Два месяца я провалялся в постели. Тука навещала меня и очень рассудительно нежным голосом втолковывала, что девушка не должна позволять своему возлюбленному идти на войну без ее благословения и клятвы верности. На меня это не производило впечатления, она ведь по-прежнему была дочерью старика Филомброта. Но от шелеста ее платья, когда она входила в комнату, от робкого, невесомого, как свет, прикосновения ее руки мне казалось, что я внутренне истекаю кровью и погибаю, утратив надежду, озлобленный и недостойный прощения. Всем своим существом я болезненно ощущал ее присутствие, как будто ее едва уловимый аромат заменил воздух, которым я дышал.
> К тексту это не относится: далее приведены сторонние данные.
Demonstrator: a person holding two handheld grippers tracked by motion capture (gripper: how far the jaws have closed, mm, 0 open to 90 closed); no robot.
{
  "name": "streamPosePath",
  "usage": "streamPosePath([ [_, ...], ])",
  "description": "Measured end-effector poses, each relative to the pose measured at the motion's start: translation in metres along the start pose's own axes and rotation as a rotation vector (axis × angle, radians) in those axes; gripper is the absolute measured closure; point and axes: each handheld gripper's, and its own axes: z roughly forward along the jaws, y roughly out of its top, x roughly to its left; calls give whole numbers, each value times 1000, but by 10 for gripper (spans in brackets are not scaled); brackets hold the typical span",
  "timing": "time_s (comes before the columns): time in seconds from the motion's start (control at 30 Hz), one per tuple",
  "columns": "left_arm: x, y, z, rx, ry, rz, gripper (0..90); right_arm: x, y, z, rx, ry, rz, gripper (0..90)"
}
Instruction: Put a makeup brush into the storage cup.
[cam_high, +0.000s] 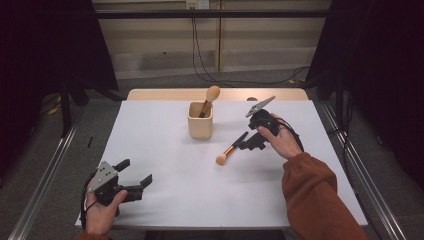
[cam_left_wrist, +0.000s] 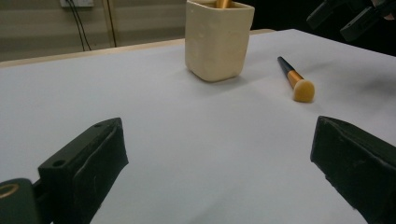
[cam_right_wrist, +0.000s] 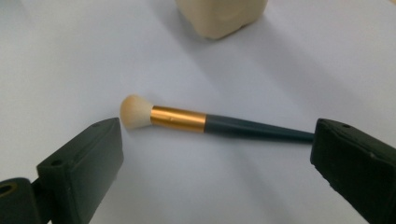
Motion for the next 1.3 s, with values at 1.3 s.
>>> streamPosePath([
  [1.3,-1,-2,1,20,-1,10,36,12,41,60,401,97,-412,235],
])
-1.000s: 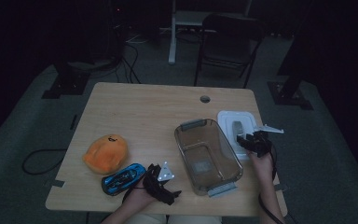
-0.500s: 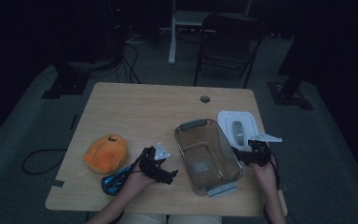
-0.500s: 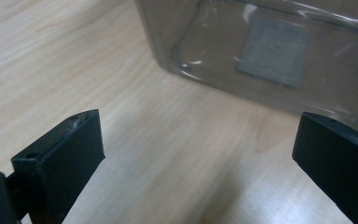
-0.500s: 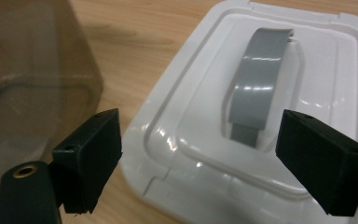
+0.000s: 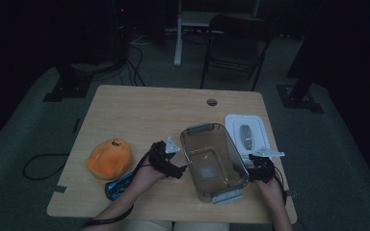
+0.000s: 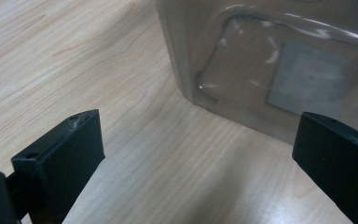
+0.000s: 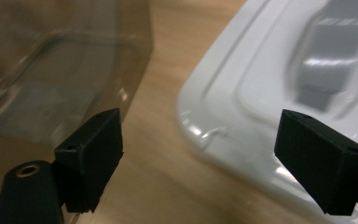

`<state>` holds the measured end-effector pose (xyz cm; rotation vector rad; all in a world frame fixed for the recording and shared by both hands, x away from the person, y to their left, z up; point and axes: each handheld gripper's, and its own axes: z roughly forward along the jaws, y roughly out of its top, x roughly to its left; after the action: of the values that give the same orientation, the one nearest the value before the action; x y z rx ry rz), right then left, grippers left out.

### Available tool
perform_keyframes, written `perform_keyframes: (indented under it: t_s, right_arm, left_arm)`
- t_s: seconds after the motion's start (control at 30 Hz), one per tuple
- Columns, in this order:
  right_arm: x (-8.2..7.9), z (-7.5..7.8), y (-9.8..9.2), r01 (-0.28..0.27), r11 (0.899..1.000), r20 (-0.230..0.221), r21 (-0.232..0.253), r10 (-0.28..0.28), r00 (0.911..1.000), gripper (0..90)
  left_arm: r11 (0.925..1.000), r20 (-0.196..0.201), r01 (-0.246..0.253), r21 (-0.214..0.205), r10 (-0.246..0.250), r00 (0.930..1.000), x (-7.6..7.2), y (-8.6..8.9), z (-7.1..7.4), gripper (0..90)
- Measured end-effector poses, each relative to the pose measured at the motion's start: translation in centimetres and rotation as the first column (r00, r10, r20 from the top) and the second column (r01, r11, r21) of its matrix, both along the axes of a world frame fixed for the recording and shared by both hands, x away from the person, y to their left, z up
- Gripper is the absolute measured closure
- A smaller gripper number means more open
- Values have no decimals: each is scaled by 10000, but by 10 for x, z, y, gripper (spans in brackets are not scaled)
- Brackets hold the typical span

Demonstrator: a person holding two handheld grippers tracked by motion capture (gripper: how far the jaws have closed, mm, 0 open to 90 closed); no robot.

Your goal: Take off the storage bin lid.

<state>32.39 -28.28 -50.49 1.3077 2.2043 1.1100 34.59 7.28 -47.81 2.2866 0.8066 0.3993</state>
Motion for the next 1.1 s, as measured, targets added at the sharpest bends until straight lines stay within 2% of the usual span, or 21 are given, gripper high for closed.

Я страстно ненавидел самого себя и в отчаянии во всем обвинял Туку, как проклинал бы и богов, будь они рядом. (Я наврал ей про свою сломанную ногу — и она думала, что я герой.) Избегая моего взгляда и лукаво улыбаясь, она говорила, что, когда я поправлюсь, она преподнесет мне подарок. Наконец, помимо моей воли, мне стало лучше, и я согласился встретиться с ней около огромной старой оливы у виноградника, где мы когда-то вместе играли, и принять ее дар. Я вымылся и принарядился, не переставая при этом ворчать и проклинать самого себя (разум — коварное оружие), затем, сжимая зубы и преувеличенно хромая для пущего героизма, пошел на свидание под оливой. Тука лежала в островке солнечного света, нагая, как богиня. Рабыня сидела поодаль, повернувшись к нам спиной. Меня вдруг охватил жуткий стыд, и я, бия по земле кулаками, рассказал Туке про свою ложь. Ничтожество! Она успокоила меня, прижала мое лицо к своей груди. И я принял ее дар.
12
Верхогляд
О боги, боги, боги! Как можно так жестоко измываться над живым существом? Я становлюсь сумасшедшим, и мне не к кому обратиться за помощью. Я прочитал, что он пишет, его план для меня, и поначалу счел это очередной порцией его треклятой белиберды. Но он пишет на полном серьезе! Он действительно собирается обезумить меня!
Вчера прямо у нас на глазах произошло убийство. Какой-то человек, пригибаясь, стараясь остаться незамеченным в высокой траве, бежал через поле к тюрьме, к одной из камер дальше от нашей, — и вдруг, непонятно откуда, появились два всадника-спартанца и поскакали галопом за беглецом; я услышал свист травы и стук копыт и увидел, как один из всадников нагнулся на скаку — больше я ничего не успел заметить, — и когда они умчались, на том месте осталось торчать копье, чуть наклонно, как указательный знак, и ничто не шевелилось, даже копье. Мне показалось, что я несколько часов разглядывал его, но ощущение было обманчиво: всадники сразу осадили коней и поскакали обратно, и я увидел, как они спешились, подобрали тело, закинули его на круп одной из лошадей, потом снова вскочили на коней и умчались прочь.
— Агатон! — крикнул я, задыхаясь от волнения. Но он стоял прямо позади меня и тоже видел все это. Он, казалось, ожидал, что это должно было произойти.
Он покачал головой и вернулся к столу.
— Нам предстоит долгая и суровая зима, Верхогляд.
На мгновение я рассвирепел. Прыгнул на него, выхватил костыль и уже готов был отдубасить его, но вместо этого заорал:
— Зима, зима, зима! Долдонишь одно и то же! Свихнуться можно! Опять эта твоя блядская метафора!
Он ждал, что я его ударю.
Никогда еще я не был так зол. Вся камера озарилась кроваво-красным светом.
— Прямо у тебя на глазах гибнут люди, а ты только и знаешь что портить воздух да нести какую-то дикую ахинею о бабах и давно мертвых политиках. А тем временем люди действительно гибнут! В конце же концов есть вещи, которые нельзя терпеть!